Shared functionality lives in our own Python library, used by the plugins.

Some patterns from the collection

Host aliveness

The legacy check_ping is still often used to determine whether a host is alive. It comes with significant limitations, though. Since other services and downstream hosts depend on host state, a ping plugin has to be reliable and tolerant. Our ping plugin is exactly that:

  • If 4 out of 5 packets are lost (or 99 out of 100), the host is alive. As long as a single packet makes it through, return OK.
  • Warning thresholds on packet-loss ratios make no sense for pure host aliveness.

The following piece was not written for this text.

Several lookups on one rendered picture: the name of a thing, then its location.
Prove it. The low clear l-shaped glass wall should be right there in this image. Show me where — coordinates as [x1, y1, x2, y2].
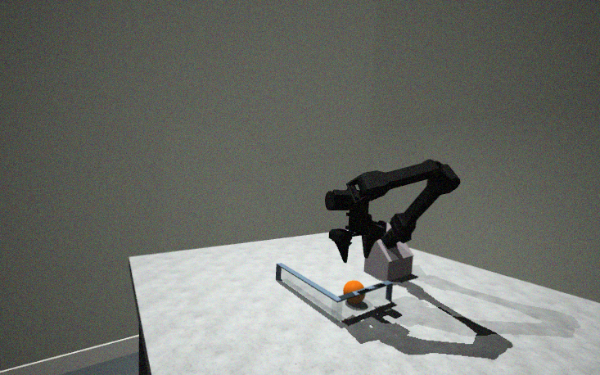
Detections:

Our ping plugin is also fast: it sends five pings inside one second by default, which gives it the shortest execution time among ping checks we've benchmarked.

Time periods instead of flapping

Imagine a CPU-usage check that reports 100 % (CRIT), then 20 % (OK), then 90 % (CRIT). Without time-window awareness, you get permanent flapping and people stop trusting state changes. Better: alert only when the threshold has been exceeded for a configurable amount of time, the same idea as Prometheus' for: 5m. Implemented in cpu-usage, disk-io, network-io, procs, docker-stats, podman-stats, php-fpm-status, plus the platform-specific siblings fortios-cpu-usage, fortios-network-io, fortios-ha-stats and qts-cpu-usage.

Don't reinvent the wheel, port well-known tools

Before writing a new plugin, we look at upstream Monitoring Plugins, existing tools doing the job, or the Linux kernel itself, and port the ideas into the Monitoring Plugins project. Examples:

  • disk-smart: in parts a port of GSmartControl (originally C).
  • The mysql-* plugins (e.g. mysql-perf-metrics, mysql-innodb-buffer-pool-size): inspired by mysqltuner, split into specialised single-purpose checks.

Communicate with Icinga (acknowledgement as confirmation)

Sometimes you want to be informed about something without it being a real fault, e.g. a new release on GitHub or a security advisory. Nagios and Icinga have no NOTICE state, so we simulate it:

  1. New event: the plugin returns WARN.
  2. The operator acknowledges the warning ("Got it").
  3. On the next run, the plugin queries the Icinga API for the acknowledgement status.
  4. If acknowledged, the plugin returns OK until the next change.

Implemented in feed.

Checking for application updates

Comparing locally installed software against external resources (GitHub releases, vendor channels) requires being polite to those resources: even if you run the check every minute, don't fetch external URLs every minute. Use a local cache to keep traffic minimal. Implemented in matomo-version, nextcloud-version (which uses the official Nextcloud update channel rather than GitHub), rocketchat-version and others.

systemd-unit as the Swiss army knife

Replaces a number of legacy plugins (services, mounts, devices, timers). Some of the questions it answers:

  • Does the service exist?
  • Is the service running?
  • Is the service stopped and disabled?
  • Is the service with a particular instance name running?
  • Is a path mounted?
  • Is a device plugged in?
  • What is the current state of a timer job?
  • What is the state of a service that depends on a timer job?

Debugging and troubleshooting helpers

Plugins that help locate the source of a problem rather than just signal that something is off:

  • about-me: a one-stop overview of host, distribution, uptime, load and many other facts.
  • procs: filters processes via regex (name, argument, user) and with --top returns the n largest by CPU time or memory; --lengthy adds all platform-specific memory_info() fields to the table.

Platforms and how to get the plugins

The plugins run on any platform with Python 3.9+ (Linux, Windows, macOS, FreeBSD). For Windows we also ship pre-compiled binaries, so a Python install on the target is not required.

When upgrading, always use an official release, and keep the plugins and the Python library in sync.

Development standards

We follow a small set of conventions to keep the plugins consistent:

  • EAFP: easier to ask for forgiveness than permission.
  • PEP 8 coding style, enforced by ruff format.
  • Docstrings on the library functions, so that pydoc works.
  • pylint runs without --disable flags: code is expected to satisfy the full linter, not only a curated subset.
  • Unit tests on every plugin where the test surface allows it.

For details, see the Contributing Guidelines.